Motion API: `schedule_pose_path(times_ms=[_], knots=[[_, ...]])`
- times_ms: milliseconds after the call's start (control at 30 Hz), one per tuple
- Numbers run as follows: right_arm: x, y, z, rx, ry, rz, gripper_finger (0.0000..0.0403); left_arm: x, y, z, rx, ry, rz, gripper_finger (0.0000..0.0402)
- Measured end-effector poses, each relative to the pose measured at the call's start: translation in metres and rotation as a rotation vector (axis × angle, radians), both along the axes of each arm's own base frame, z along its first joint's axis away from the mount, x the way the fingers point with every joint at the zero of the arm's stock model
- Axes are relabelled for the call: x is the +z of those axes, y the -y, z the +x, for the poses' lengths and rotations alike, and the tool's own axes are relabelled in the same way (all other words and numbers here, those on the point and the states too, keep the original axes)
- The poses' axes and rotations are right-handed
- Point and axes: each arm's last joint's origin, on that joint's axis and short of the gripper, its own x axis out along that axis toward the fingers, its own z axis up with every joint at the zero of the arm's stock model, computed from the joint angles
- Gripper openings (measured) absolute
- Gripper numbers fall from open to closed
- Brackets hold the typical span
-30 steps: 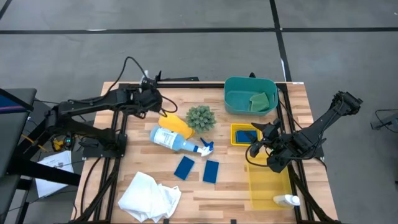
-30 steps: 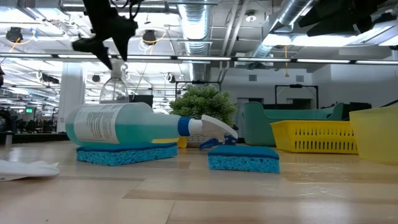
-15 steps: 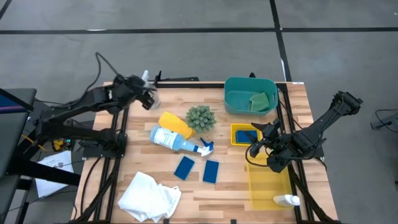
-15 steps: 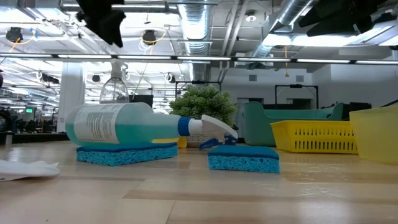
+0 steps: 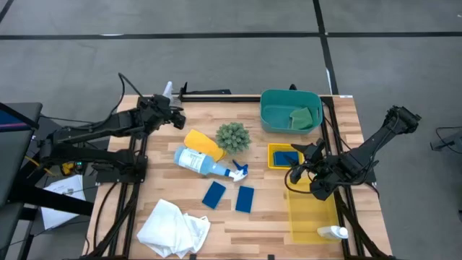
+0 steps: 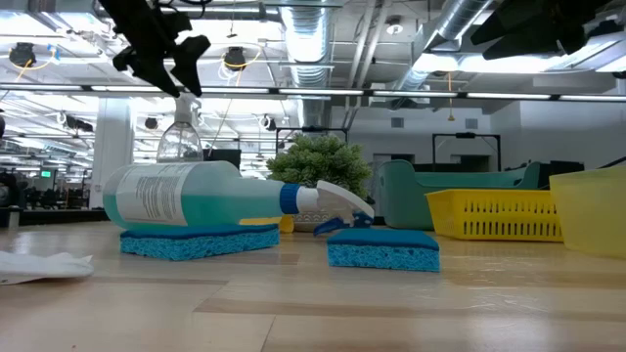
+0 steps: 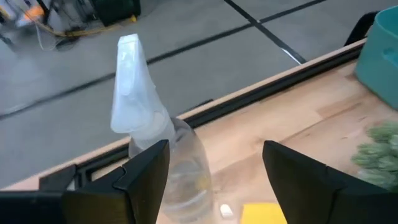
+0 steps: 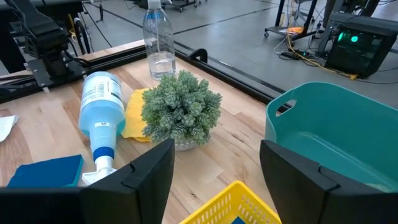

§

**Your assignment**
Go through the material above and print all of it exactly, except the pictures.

**Task answer**
Motion API: `schedule_pose_path(times_ms=[_], knots=[[_, ...]])`
- times_ms: milliseconds after the call's start (control at 30 Hz), one per tuple
- Numbers run as follows: right_arm: x, y, z, rx, ry, rz, gripper_finger (0.0000..0.0403); left_arm: x, y, z, rx, ry, rz, gripper_finger (0.0000..0.0402)
- Measured end-effector poses, each relative to the pose measured at the call's start: translation in metres and rotation as a rotation vector (axis × angle, radians), both along the axes of each arm's own base frame, z along its first joint's axis away from the mount, x the way the fingers point with every joint at the zero of the arm's stock model
- Axes are relabelled for the call: x is the +z of those axes, y the -y, z the +x, for the poses' lengths and rotations alike, and the tool's own axes are relabelled in the same way (all other words and numbers here, those on the point and the states too, keep the original axes)
- The poses' axes and rotations are right-handed
- Point and axes: each arm's last joint's origin, on that joint's axis and short of the gripper, its own x axis out along that axis toward the fingers, its own z axis up with every joint at the zero of the arm's stock model, computed from the joint angles
- Gripper openings (measured) absolute
- Gripper numbers fall from open to closed
- Brackets hold the typical span
-30 steps: 
-30 steps: 
-15 steps: 
-15 steps: 
+0 steps: 
+0 steps: 
+0 steps: 
+0 steps: 

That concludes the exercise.